Perez will be Bloomington's seventh head football coach in the last eight seasons and he understands he must win his players' trust.
"I don't know what the other coaches have said," Perez said. "I don't talk to people about how long I'm going to be in a place. You just can't do that. I think what you need to do is everyday you're in a place make it count.
"I talked to the kids about 'you don't know me, but you know each other. You're not playing for me, you're playing for one another. You've grown up together. There's a bond there.' Right now I'm in the process of developing a relationship with the kids. I understand their feelings and where they're coming from."
Perez's father, Ines, was a football coach and athletic director.
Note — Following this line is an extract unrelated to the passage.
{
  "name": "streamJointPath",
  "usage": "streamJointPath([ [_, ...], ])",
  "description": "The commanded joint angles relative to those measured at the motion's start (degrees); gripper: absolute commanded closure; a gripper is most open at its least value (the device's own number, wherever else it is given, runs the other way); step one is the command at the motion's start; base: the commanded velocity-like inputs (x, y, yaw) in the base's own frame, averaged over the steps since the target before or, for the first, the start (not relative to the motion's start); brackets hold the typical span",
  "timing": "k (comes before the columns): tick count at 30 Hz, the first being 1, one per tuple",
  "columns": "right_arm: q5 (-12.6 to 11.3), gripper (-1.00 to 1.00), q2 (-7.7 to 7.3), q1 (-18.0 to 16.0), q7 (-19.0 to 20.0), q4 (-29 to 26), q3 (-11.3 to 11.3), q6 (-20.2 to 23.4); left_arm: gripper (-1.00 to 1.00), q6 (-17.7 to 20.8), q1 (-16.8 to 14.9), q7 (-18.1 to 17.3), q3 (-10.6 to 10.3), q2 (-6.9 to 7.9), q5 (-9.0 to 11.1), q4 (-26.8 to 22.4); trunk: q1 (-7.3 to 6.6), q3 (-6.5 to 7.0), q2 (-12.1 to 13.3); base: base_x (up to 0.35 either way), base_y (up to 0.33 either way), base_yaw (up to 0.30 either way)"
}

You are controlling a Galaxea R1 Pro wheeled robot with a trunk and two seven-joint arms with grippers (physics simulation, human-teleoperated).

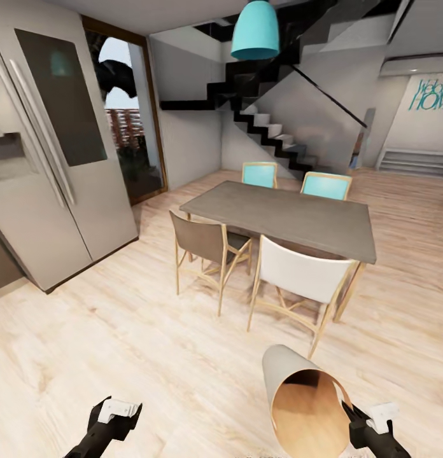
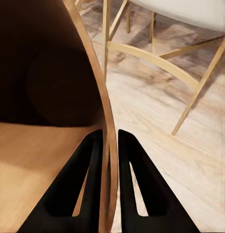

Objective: Put the three can of soda from the living room inside the tash can in the kitchen.

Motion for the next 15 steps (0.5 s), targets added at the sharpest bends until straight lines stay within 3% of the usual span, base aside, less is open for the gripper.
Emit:
streamJointPath([
  [1,-0.68,1.00,0.01,-0.02,0.44,-0.09,-0.02,0.09,-1.00,0.00,0.00,0.00,0.00,-0.01,0.00,0.00,0.00,-0.02,0.00,0.000,-0.289,-0.224],
  [15,-0.68,1.00,0.02,-0.02,0.44,-0.09,-0.05,0.08,-1.00,0.00,0.00,0.00,0.00,0.01,0.00,0.03,0.00,-0.44,0.00,0.000,-0.289,-0.224],
])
Perez worked for 10 seasons as an assistant under Victoria West head coach Leonard McAngus at Gonzales and Justin Northwest.
"He is a detailed-oriented guy," McAngus said. "He's going to do the little things right. I think he cares about kids. He's a heck of a coach. I hated to lose him when I did lose him because we worked together for so long. You've got to move on."
Perez was aware of Bloomington's struggles when he took the job. The Bobcats will carry a 37-game district losing streak into the upcoming season.
"I don't think you need to put the past behind you," Perez said. "I think sometimes you need to remember what's happened in the past. If you can remember what's happened in the past and what you did to get in that position a lot of times you can make adjustments to get out of the past."
Perez is hoping to see improvement on the field next season, but he wants to keep the goals realistic.
"I think in a situation like this you don't talk about wins and losses," Perez said. "You talk about having the opportunity to win a football game and work for that to happen.
"You've got to compete and I think that's going to be the focus. That's what should be the focus. If your kids can compete, you'll always have a chance."